• _AIM OF THE EXERCISE_:
The lines below must be transcribed exactly as given, with the images removed.
---------------
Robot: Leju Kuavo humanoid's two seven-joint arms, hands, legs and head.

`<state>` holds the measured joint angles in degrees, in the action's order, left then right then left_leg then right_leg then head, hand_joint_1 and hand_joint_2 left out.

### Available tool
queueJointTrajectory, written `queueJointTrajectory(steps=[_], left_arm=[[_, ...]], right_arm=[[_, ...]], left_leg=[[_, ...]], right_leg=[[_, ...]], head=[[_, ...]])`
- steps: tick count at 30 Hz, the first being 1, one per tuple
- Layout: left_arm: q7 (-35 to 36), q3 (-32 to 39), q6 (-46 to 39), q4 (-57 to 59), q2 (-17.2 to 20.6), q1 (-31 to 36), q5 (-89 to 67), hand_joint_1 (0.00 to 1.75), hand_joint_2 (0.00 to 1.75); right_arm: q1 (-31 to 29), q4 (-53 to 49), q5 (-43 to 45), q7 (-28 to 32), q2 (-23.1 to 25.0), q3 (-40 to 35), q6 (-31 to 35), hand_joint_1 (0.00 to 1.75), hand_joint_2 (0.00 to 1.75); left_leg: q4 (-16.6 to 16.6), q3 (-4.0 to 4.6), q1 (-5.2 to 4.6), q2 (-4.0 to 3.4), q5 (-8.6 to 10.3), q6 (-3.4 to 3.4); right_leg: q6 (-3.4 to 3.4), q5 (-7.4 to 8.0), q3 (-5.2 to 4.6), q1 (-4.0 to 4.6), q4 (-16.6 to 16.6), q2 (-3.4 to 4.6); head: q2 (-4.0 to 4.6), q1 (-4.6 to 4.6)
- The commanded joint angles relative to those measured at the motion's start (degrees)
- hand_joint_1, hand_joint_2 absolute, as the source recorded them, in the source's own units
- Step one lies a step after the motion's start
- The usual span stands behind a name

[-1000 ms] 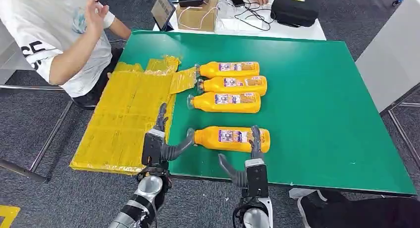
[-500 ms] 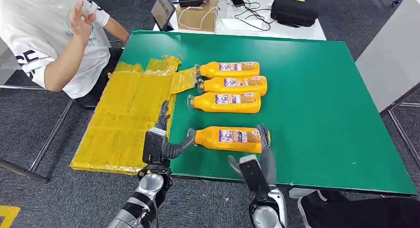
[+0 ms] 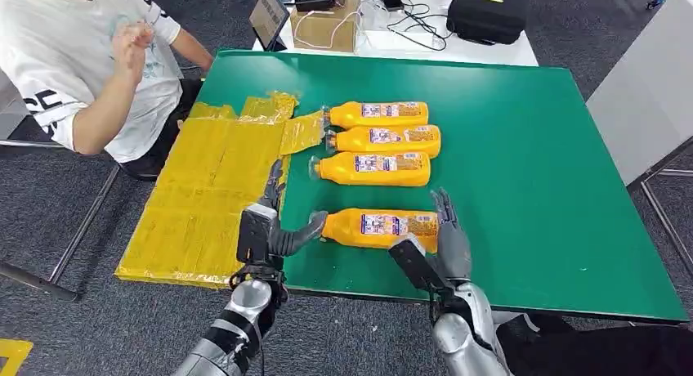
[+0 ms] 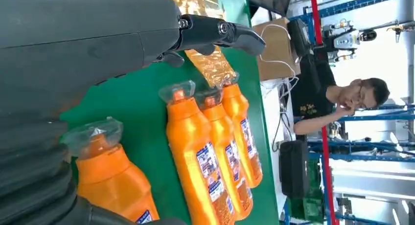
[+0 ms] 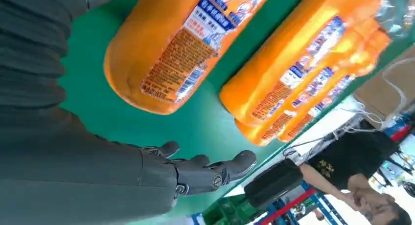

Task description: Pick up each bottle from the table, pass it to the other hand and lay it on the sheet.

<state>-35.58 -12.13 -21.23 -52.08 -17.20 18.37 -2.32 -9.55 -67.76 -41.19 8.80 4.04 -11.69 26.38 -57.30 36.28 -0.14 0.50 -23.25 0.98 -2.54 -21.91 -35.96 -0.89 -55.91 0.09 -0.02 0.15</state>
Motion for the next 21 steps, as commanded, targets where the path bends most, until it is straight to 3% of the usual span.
queueJointTrajectory(steps=[1,15,21], left_arm=[[1.1,-0.3,2.0,3.5,-0.2,3.0,0.0,0.00,1.75],[1.4,0.0,3.3,3.1,-0.2,2.8,0.4,0.00,1.75],[2.1,0.4,4.9,3.1,-0.3,2.6,0.5,0.00,1.75]], right_arm=[[-10.2,18.1,-8.1,-4.7,-2.3,-4.0,-1.9,0.00,1.75],[-13.4,22.6,-11.6,-7.0,-1.6,-7.1,-4.4,0.00,1.75],[-17.0,28.7,-15.7,-11.0,-3.0,-10.3,-8.0,0.00,1.75]], left_leg=[[0.0,-0.22,0.02,-0.08,-0.08,-0.04],[0.0,-0.34,0.05,-0.09,-0.14,-0.07],[0.0,-0.33,0.03,-0.07,-0.13,-0.06]], right_leg=[[0.06,-0.05,0.21,0.03,0.1,0.05],[0.09,-0.11,0.33,0.07,0.0,0.04],[0.08,-0.11,0.32,0.05,0.0,0.03]], head=[[0.02,0.02],[0.02,0.02],[0.02,0.02]])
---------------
• _ANSWER TO THIS EXERCISE_:
Robot: Leju Kuavo humanoid's two seven-joint arms, hands, legs and head.

`<state>` holds the measured joint angles in degrees, in the action's order, left then right then left_leg then right_leg then head, hand_joint_1 and hand_joint_2 left out.

### Available tool
queueJointTrajectory, written `queueJointTrajectory(steps=[_], left_arm=[[_, ...]], right_arm=[[_, ...]], left_leg=[[_, ...]], right_leg=[[_, ...]], head=[[_, ...]])`
- steps: tick count at 30 Hz, the first being 1, one per tuple
- Layout: left_arm: q7 (-35 to 36), q3 (-32 to 39), q6 (-46 to 39), q4 (-57 to 59), q2 (-17.2 to 20.6), q1 (-31 to 36), q5 (-89 to 67), hand_joint_1 (0.00 to 1.75), hand_joint_2 (0.00 to 1.75); right_arm: q1 (-31 to 29), q4 (-53 to 49), q5 (-43 to 45), q7 (-28 to 32), q2 (-23.1 to 25.0), q3 (-40 to 35), q6 (-31 to 35), hand_joint_1 (0.00 to 1.75), hand_joint_2 (0.00 to 1.75); left_leg: q4 (-16.6 to 16.6), q3 (-4.0 to 4.6), q1 (-5.2 to 4.6), q2 (-4.0 to 3.4), q5 (-8.6 to 10.3), q6 (-3.4 to 3.4); right_leg: q6 (-3.4 to 3.4), q5 (-7.4 to 8.0), q3 (-5.2 to 4.6), q1 (-4.0 to 4.6), q4 (-16.6 to 16.6), q2 (-3.4 to 4.6); head: q2 (-4.0 to 4.6), q1 (-4.6 to 4.6)
- The commanded joint angles relative to those measured at the motion's start (degrees)
- hand_joint_1, hand_joint_2 absolute, as the source recorded them, in the source's own units
- Step one lies a step after the motion's start
- The usual span stands behind a name

[-1000 ms] 
[-500 ms] 
[+0 ms] 
[+0 ms] 
[+0 ms] 

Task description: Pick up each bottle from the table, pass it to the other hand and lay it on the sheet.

<state>-35.58 -12.13 -21.23 -52.08 -17.20 18.37 -2.32 -9.55 -67.76 -41.19 8.80 4.04 -11.69 26.38 -57.30 36.28 -0.14 0.50 -23.25 0.98 -2.54 -21.91 -35.96 -0.89 -55.91 0.09 -0.02 0.15</state>
Motion for the next 21 steps, as commanded, targets where the path bends most, until it is straight to 3% of the usual span.
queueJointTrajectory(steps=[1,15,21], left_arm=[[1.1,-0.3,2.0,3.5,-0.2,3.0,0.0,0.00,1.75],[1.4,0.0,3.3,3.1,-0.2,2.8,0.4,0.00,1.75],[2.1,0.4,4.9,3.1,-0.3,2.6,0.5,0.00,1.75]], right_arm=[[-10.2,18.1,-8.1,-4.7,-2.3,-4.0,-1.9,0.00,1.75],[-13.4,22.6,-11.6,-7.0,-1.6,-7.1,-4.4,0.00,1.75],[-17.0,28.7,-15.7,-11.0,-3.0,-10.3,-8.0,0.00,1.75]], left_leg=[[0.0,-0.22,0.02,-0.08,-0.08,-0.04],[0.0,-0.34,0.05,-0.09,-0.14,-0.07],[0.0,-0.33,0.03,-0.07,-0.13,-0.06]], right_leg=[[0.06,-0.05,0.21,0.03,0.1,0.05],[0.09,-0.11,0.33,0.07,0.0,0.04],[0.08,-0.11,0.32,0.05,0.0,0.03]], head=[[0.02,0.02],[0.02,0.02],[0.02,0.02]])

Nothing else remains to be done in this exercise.